Adaptive Interpolation-Synthesis for Motion In-Betweening on Keyframe-Based Animation
Anton Raël, Julien Boucher, Antoine Lhermitte
- Published
- May 4, 2026 — 15:41 UTC
- Summary length
- 379 words
- Relevance score
- 70%
Problem
This preprint addresses the gap in capability for motion in-betweening in keyframe-based animation, a process that is both artistically demanding and time-consuming. Existing deep learning methods for motion synthesis often misalign with the practical constraints and workflows of professional animators, leading to inefficiencies and a lack of creative control. The authors aim to provide a solution that integrates seamlessly into production environments, thereby enhancing the animator’s workflow.
Method
The core technical contribution is the Adaptive Interpolation-Synthesis (AIS) layer, which dynamically balances learned interpolation with direct pose synthesis. This architecture is designed to reflect the animator’s creative process, allowing for more intuitive control over the in-betweening task. The method employs a domain-based input keypose schedule that captures the distribution of production data, ensuring stylistic consistency and better alignment with real-world animation practices. The training process leverages a dataset reflective of professional animation workflows, although specific details regarding the dataset size, training compute, and loss functions are not disclosed.
Results
The proposed method achieves state-of-the-art performance on production data, demonstrating a 3.5x speedup in completing in-betweening tasks when integrated into Autodesk Maya, compared to traditional methods. While specific quantitative metrics against named baselines are not provided in the abstract, the qualitative improvements in stylistic consistency and animator satisfaction are emphasized, suggesting significant effect sizes in practical applications.
Limitations
The authors acknowledge that their method may still be limited by the diversity of motion styles present in the training data, which could affect generalization to less common animation styles.

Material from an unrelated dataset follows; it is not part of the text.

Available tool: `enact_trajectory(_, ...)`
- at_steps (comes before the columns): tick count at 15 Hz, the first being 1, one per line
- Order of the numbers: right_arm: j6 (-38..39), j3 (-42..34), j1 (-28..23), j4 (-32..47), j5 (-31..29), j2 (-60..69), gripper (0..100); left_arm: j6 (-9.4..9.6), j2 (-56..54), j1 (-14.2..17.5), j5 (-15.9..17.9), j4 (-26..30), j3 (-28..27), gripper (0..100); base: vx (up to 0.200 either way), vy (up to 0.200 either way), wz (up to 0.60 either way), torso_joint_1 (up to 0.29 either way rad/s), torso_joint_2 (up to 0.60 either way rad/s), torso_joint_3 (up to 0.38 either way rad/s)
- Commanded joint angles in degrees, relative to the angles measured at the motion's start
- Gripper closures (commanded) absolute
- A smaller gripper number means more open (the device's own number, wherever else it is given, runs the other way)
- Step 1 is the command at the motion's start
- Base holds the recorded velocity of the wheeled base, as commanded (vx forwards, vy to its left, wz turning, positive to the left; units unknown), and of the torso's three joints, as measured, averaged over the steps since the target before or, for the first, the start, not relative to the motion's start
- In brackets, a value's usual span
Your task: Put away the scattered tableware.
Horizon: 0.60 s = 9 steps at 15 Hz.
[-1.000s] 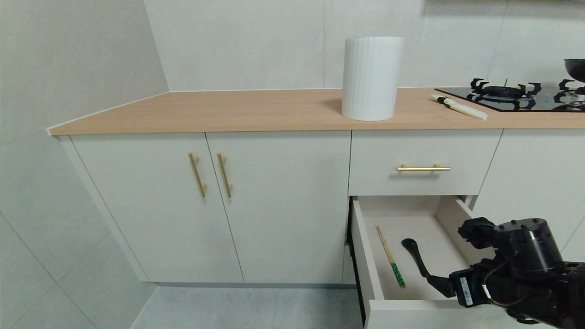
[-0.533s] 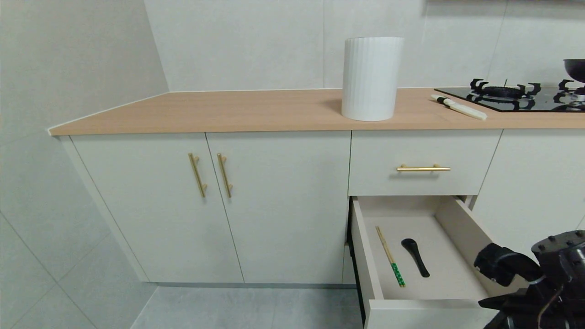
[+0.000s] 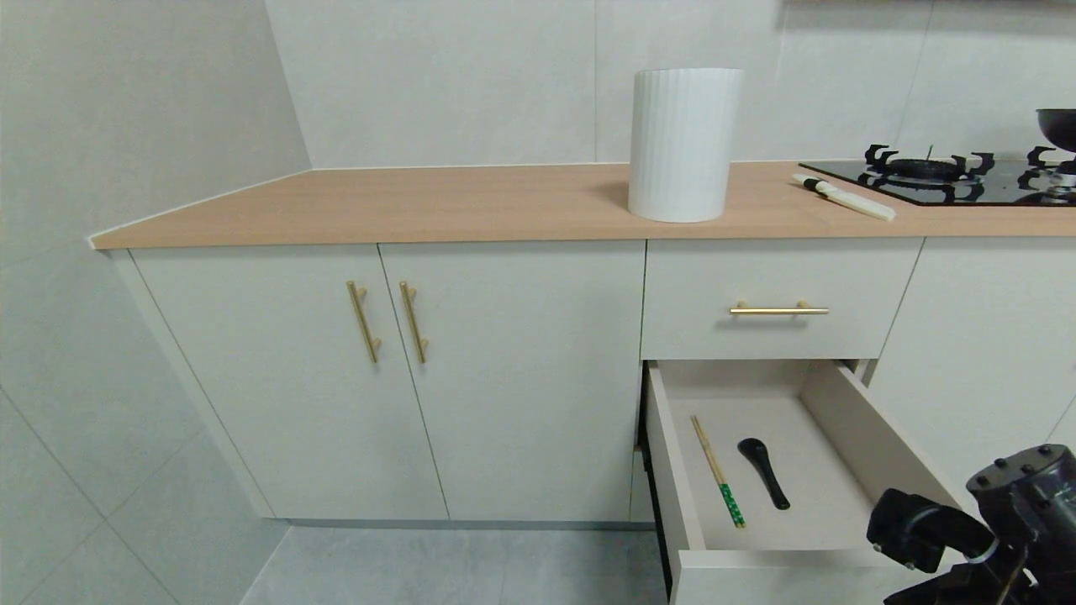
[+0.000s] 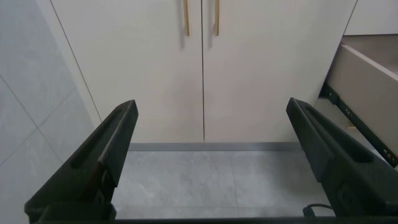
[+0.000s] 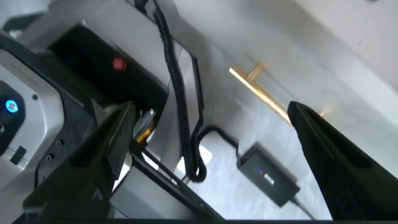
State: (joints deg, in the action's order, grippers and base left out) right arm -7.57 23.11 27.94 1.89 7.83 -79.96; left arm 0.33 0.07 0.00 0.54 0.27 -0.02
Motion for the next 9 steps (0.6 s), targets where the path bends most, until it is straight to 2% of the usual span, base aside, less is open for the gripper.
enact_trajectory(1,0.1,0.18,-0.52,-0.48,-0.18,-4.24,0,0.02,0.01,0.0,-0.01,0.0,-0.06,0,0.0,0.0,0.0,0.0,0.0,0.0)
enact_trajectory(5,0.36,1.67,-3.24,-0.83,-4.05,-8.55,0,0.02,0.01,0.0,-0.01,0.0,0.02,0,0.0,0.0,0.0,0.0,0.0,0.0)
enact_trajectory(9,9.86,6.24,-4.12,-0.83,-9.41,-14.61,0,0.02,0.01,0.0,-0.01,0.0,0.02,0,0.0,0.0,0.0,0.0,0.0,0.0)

Additionally, the reliance on Autodesk Maya for integration may limit accessibility for animators using other software. The paper does not discuss potential computational overhead introduced by the AIS layer or the scalability of the method across different animation projects.
Why it matters
This work has significant implications for the field of computer graphics and animation, particularly in enhancing the efficiency of the animation pipeline. By aligning deep learning techniques with the creative processes of animators, the AIS method not only reduces production time but also preserves artistic intent, potentially leading to broader adoption of AI tools in animation. This could pave the way for further research into adaptive systems that cater to the nuanced requirements of creative professionals across various domains.